3 開放地形…個人対立争い型・宗教状況対応型
開放地形(大陸)は個人対立争い型、宗教状況対応型になる。
第2 状況対応型で状況対応力養成する・状況対応力養成しない
1 集団状況対応型…状況対応制御がないから状況対応力養成する
状況対応制御がないから状況対応力養成する。
2 個人対立争い型・宗教状況対応型…状況対応制御で状況対応力養成しにくい
個人対立争い型、宗教状況対応型は状況対応制御があるから状況対応養成しにくい(対立争い状況対応、強者支配〈独裁〉、宗教状況対応が状況対応を制御する)。
地形
↓
状況対応型決定
↓
状況対応力養成する・状況対応力養成しない
↓
民族状況対応力・国家状況対応力を養成する・養成しない
↓
民族国家の発展・衰退
1節2 異説
第1 異説…4要因のうちどれに重点を置くか考えが分かれる
本書のこの基本的な考え方は、今までの歴史家や社会学者の発想とは反する。異論があるであろう。ただ民族、国家のの発生、発展、衰退を基礎付ける要因として、どれに重点を置くかは別にして、自然要因、人間要因、生産役務要因、大規模集団要因の4つがあることに異論のある方はないと思う。ただその4要因のうちどれに重点をおくか考えが別れる。
第2 マルクス…生産役務要因重視
1 マルクス…生産役務要因重視
マルクスは生産役務要因を重視する。この公式的論理は長く支配的であった。
2 産業を下部構造として上部の政治が決定され政治が国民を支配
産業(生産役務)を下部構造として上部の政治(国家状況対応)が決定され政治(国家状況対応)が国民を支配する。
第3 その他の説…生産役務要因や大規模集団要因を重視
その他の説も生産役務要因や大規模集団要因を重視する。
第4 自然要因(気候・地質)が主要因
しかしながらエジプト文明やメソポタミア文明が衰退したのは、乾燥化、砂漠化という苛酷な自然要因が原因となっていることは否定できない。
第5 人間要因が生産役務要因・大規模集団要因を制御
1 世界を流浪しているユダヤ人が繁栄…ユダヤ教という人間要因によるとしか説明できない
世界を流浪しているユダヤ人が繁栄していることはユダヤ教という人間要因によるとしか説明できない。
2 第2次大戦で敗戦し資源もない日本が戦後飛躍的に進歩…人間要因以外では説明できない
第2次大戦で敗戦し資源もない日本が戦後飛躍的に進歩したことも人間要因以外では説明できない。

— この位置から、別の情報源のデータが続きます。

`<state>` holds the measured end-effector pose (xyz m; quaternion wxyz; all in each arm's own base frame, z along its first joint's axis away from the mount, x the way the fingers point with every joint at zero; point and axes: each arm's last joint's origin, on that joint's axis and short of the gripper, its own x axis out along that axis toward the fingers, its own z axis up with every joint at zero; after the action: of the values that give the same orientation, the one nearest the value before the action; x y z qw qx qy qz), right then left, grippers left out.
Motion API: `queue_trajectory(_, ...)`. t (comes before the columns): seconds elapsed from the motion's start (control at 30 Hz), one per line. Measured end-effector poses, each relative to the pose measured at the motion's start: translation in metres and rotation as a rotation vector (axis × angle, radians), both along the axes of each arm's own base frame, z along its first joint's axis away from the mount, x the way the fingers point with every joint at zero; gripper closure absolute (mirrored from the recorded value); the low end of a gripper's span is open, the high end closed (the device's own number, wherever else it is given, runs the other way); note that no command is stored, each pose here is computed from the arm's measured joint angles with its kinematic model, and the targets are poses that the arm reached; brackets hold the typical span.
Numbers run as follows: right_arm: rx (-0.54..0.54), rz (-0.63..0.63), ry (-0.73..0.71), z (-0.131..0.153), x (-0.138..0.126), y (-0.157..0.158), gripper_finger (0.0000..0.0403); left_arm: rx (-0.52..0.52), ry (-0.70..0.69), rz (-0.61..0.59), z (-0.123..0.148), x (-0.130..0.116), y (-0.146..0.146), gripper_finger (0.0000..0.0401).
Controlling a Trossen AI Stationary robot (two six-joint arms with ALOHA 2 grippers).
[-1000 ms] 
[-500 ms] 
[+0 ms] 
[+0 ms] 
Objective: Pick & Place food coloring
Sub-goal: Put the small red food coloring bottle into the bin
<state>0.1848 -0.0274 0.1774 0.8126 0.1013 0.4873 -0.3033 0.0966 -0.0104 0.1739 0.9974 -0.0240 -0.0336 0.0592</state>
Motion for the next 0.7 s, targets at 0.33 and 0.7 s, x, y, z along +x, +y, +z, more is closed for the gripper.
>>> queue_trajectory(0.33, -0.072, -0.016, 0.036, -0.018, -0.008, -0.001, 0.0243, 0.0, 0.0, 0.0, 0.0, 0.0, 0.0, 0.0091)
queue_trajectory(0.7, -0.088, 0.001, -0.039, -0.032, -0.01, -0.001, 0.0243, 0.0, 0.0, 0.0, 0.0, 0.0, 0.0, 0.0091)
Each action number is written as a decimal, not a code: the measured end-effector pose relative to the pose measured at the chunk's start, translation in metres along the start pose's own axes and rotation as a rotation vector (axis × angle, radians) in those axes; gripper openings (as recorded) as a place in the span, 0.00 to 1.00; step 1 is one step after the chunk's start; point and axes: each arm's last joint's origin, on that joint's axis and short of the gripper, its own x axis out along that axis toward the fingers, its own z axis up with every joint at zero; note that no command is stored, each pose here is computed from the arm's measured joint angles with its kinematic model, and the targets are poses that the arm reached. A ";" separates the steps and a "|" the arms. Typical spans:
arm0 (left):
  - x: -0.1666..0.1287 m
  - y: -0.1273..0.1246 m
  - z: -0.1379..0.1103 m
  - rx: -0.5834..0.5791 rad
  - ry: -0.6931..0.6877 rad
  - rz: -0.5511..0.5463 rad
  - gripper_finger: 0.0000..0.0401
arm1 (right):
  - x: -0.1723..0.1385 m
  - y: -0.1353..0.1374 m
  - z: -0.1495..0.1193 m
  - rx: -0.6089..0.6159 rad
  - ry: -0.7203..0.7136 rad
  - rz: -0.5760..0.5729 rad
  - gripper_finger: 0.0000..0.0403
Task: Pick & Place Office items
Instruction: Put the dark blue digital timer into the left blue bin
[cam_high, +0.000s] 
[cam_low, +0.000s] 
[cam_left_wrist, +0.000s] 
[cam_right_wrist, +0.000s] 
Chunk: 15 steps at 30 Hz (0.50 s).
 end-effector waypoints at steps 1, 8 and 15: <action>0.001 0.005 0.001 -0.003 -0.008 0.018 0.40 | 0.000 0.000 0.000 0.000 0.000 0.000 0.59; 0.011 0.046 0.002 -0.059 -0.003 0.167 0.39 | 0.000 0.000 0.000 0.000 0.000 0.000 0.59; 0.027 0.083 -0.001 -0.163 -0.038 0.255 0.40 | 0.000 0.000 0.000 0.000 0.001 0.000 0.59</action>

3 キリスト教ユダヤ教の民族国家が発展・イスラム教やヒンドゥー教の民族国家が停滞…人間要因
さらにキリスト教やユダヤ教の民族や国家が発展し、イスラム教やヒンドゥー教の民族や国家が停滞しているのも、宗教という人間要因が原因としか考えられない。
第6 自然要因(地形)が人間の状況対応型を決定
1 キリスト教・ユダヤ教・イスラム教・ヒンドゥー教…開放地形で戦争を契機に発生
加えてそれらの宗教はその発生経過をみればいづれも戦争を契機としている。その戦争は民族同士が混在し接触摩擦を起こす開放地形(大陸)で発生している。
2 閉鎖地形…戦争やユダヤ教などが発生しない
日本のような閉鎖地形(島国)では本格的な戦争はおきない。本格的な宗教は発生しない。
第7 結論…自然要因が人間要因生産役務要因を制御・人間要因が生産役務要因大規模集団要因を制御
結局、本書はまず人間要因が生産役務要因や大規模集団要因より上位に立つと考える。さらに自然要因が人間要因を根本的に制御し人間要因よりさらに上位に立つと考える。まず気候を通じて人間の生存や行動量を支配する。つぎに地形による宗教の発生で人間の状況対応型の差をもたらす。動植物界でも環境(自然)に適応した種(生物)が生き残る。これと同じではなかろうか。